Strengthening Vegetable Value Chains for Improved Nutrition in a Kenyan Slum
Shauna Downs, PhD, Department of Health Systems and Policy, Rutgers School of Public Health
Collaborative Partners: Rutgers School of Environmental and Biological Sciences; Mirror of Hope
Kenya is currently battling multiple burdens of malnutrition. Increasing the consumption of African indigenous vegetables (AIVs) has the potential to help address malnutrition, particularly among vulnerable populations living in urban slums. This study will provide a sample of 20 women in Kibera, a large urban slum in Nairobi, with the inputs and extension support needed to grow AIV micro-plots in two Kibera schools. Using a combination of value chain analysis and consumer surveys, we will identify the incentives and disincentives for producing and consuming AIVs; identify bottlenecks in the AIV value chains and potential solutions to improve their availability, affordability, and acceptability; and examine AIV preferences and consumption patterns among 200 Kibera consumers. The findings of this study will inform the scale-up of AIV production in Kibera, as well as the development of a package of interventions aimed at improving their availability, affordability, and acceptability.
Development of Valid and Reliable Dietary and Physical Activity Assessments for a Birth Cohort Study in Kathmandu, Nepal
Shristi Rawal, PhD, Department of Nutritional Sciences, Rutgers School of Health Professions
Collaborative Partners: Rutgers School of Public Health; Harvard T.H. Chan School of Public Health; Kathmandu University
In Nepal, rates of cardiovascular diseases and type 2 diabetes have been rising rapidly against a backdrop of limited health care infrastructure and resources.
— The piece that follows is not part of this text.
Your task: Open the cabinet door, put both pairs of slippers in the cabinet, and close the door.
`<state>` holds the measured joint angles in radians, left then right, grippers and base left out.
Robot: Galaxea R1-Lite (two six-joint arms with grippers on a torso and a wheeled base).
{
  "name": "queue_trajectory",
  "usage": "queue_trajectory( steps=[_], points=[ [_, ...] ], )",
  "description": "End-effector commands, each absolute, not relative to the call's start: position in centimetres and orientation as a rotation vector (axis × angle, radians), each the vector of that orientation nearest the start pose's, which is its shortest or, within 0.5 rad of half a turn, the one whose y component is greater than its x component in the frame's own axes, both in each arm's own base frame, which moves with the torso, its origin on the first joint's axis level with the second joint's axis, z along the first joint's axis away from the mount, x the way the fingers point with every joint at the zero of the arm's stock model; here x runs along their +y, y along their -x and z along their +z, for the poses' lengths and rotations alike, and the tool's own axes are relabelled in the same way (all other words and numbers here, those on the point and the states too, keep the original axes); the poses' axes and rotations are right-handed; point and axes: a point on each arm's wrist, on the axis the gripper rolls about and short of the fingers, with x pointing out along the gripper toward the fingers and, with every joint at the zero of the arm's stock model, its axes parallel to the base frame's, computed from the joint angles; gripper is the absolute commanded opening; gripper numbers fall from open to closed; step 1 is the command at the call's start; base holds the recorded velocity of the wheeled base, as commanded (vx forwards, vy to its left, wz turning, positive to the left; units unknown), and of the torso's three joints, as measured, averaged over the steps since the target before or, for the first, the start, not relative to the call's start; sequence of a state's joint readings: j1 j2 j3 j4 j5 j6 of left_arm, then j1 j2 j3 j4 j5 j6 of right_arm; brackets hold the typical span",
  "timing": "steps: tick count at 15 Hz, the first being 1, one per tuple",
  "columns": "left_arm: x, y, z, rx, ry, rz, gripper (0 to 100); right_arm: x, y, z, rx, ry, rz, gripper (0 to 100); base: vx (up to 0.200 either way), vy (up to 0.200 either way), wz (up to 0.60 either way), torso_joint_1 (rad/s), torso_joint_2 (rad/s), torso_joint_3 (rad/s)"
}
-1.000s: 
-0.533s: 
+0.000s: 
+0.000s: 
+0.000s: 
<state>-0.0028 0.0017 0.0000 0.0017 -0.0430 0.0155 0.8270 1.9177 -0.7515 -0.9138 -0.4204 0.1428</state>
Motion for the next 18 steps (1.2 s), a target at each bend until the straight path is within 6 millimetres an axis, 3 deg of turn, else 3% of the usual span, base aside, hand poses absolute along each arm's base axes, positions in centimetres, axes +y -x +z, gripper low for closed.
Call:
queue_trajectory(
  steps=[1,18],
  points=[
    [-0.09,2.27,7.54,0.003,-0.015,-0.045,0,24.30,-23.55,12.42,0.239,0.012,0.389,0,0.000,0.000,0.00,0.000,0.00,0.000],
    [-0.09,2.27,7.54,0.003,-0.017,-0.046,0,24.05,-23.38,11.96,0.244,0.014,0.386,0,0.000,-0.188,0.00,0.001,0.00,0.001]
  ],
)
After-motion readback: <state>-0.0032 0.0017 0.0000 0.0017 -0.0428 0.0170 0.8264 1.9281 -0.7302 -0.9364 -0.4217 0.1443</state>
Because accumulating evidence suggests that predisposition to these diseases begins as early as in utero, pregnancy may be an opportune time for prevention and early intervention. While the Nepalese have many traditional beliefs and practices surrounding diet and physical activity during pregnancy and postpartum, research examining their impact on pregnancy and infant outcomes is sparse. Establishing an urban birth cohort study in Nepal will provide a unique opportunity to examine risk factors of pregnancy complications and the intergenerational influences of diet and lifestyle during pregnancy on the country’s growing epidemics of cardiovascular diseases and type 2 diabetes. The goal of this pilot project is to lay the necessary groundwork for such a study by developing valid and reliable dietary and physical activity assessments that are suitable for use in a Nepalese birth cohort, and by demonstrating the need and feasibility of implementing a longitudinal birth cohort study in an urban hospital in Kathmandu, Nepal.